**Task requirements:** A word-for-word retyping of the listing below is required, with the pictures dropped.

**Information shown:**
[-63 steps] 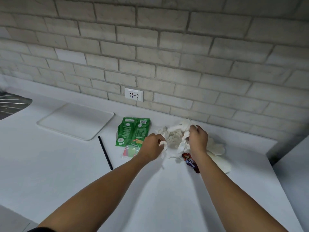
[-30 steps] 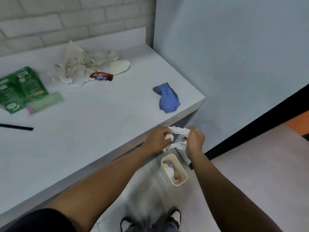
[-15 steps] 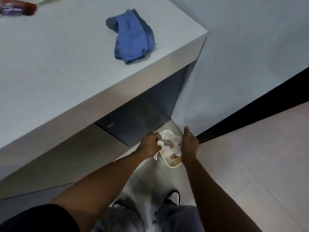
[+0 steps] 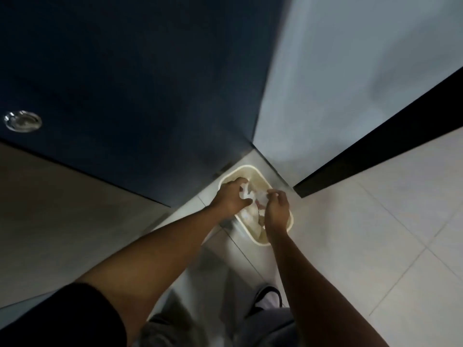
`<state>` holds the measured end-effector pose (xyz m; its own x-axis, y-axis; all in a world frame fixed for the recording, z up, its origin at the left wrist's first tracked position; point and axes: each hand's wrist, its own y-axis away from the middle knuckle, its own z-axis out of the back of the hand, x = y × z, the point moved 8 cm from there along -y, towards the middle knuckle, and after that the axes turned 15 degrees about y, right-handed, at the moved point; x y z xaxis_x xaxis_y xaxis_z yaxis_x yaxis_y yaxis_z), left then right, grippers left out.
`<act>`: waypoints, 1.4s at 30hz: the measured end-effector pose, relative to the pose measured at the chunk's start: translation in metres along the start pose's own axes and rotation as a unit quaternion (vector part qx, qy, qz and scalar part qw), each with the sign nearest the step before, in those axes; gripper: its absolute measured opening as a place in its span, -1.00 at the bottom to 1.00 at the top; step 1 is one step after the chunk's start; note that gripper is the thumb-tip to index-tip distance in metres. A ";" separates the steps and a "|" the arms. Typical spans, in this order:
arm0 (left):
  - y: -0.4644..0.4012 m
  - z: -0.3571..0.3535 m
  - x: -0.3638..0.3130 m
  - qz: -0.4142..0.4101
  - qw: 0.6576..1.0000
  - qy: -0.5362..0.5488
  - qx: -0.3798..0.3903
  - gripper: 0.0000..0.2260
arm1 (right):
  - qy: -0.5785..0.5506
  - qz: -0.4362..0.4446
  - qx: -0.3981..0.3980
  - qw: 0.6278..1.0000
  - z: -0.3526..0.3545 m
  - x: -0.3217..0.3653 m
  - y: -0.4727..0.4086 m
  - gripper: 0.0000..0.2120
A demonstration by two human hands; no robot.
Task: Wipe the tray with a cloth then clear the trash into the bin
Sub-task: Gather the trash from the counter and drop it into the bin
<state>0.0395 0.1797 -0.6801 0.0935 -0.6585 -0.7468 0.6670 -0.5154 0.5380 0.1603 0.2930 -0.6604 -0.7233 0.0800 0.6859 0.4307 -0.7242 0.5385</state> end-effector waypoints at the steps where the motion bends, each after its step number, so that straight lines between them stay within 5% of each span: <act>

**Answer to the exercise:**
[-63 steps] 
[-30 steps] 
[-15 steps] 
[+0 steps] 
`<state>` holds the measured end-effector pose (xyz m; its own x-axis, y-axis; all in a world frame fixed for the recording, z up, its origin at the left wrist's first tracked position; point and axes: each hand's wrist, its own y-axis away from the middle knuckle, its own z-axis out of the back of the hand, x = y × z, the point moved 8 cm from there along -y, towards the middle knuckle, and after that the axes turned 15 degrees about y, right-handed, at the moved point; x y z xaxis_x xaxis_y xaxis_z yaxis_x yaxis_y yaxis_z), left then right, grippers left out.
`<act>`: waypoints, 1.4s at 30hz: the measured end-effector pose, relative to the pose measured at the chunk's start: translation in metres along the start pose's own axes and rotation as a unit quaternion (vector part qx, qy, qz and scalar part qw), each with the sign nearest the step before, in those axes; gripper: its absolute measured opening as a place in its span, -1.00 at the bottom to 1.00 at the top; step 1 is one step after the chunk's start; note that gripper is the thumb-tip to index-tip distance in metres. A ";" separates the steps and a "|" the arms. Typical spans, in this order:
arm0 (left):
  - y: -0.4644..0.4012 m
  - z: -0.3571..0.3535 m
  - x: -0.3638..0.3130 m
  - qz: -0.4142..0.4101
  - qw: 0.6576..1.0000
  - qy: -0.5362..0.5488
  - qx: -0.3798..0.3903
  - gripper: 0.0000..0.2260
arm1 (right):
  - qy: -0.5785..0.5506
  - qz: -0.4362..0.4446
  - qx: -0.3981..0.3980
  - qw: 0.6278..1.0000
  - z: -0.3526..0.3545 m
  - x: -0.3217..0.3653 m
  - y: -0.4727..0.4086 m
  - gripper: 0.0000..0.2120
A demonstration by two human hands; no robot.
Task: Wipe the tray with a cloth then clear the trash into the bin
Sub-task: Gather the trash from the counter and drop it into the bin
<state>0.0395 0.1797 -0.6801 0.0935 -0.6585 -0.7468 0.6670 -0.5154 0.5380 0.1603 0.2930 -0.6604 -0.7233 0.0800 0.6859 0.4307 -0.7242 0.5385</state> end-effector waypoints at the steps where the motion bends, each after its step number, so that straight lines between them stay within 5% of each span: <act>

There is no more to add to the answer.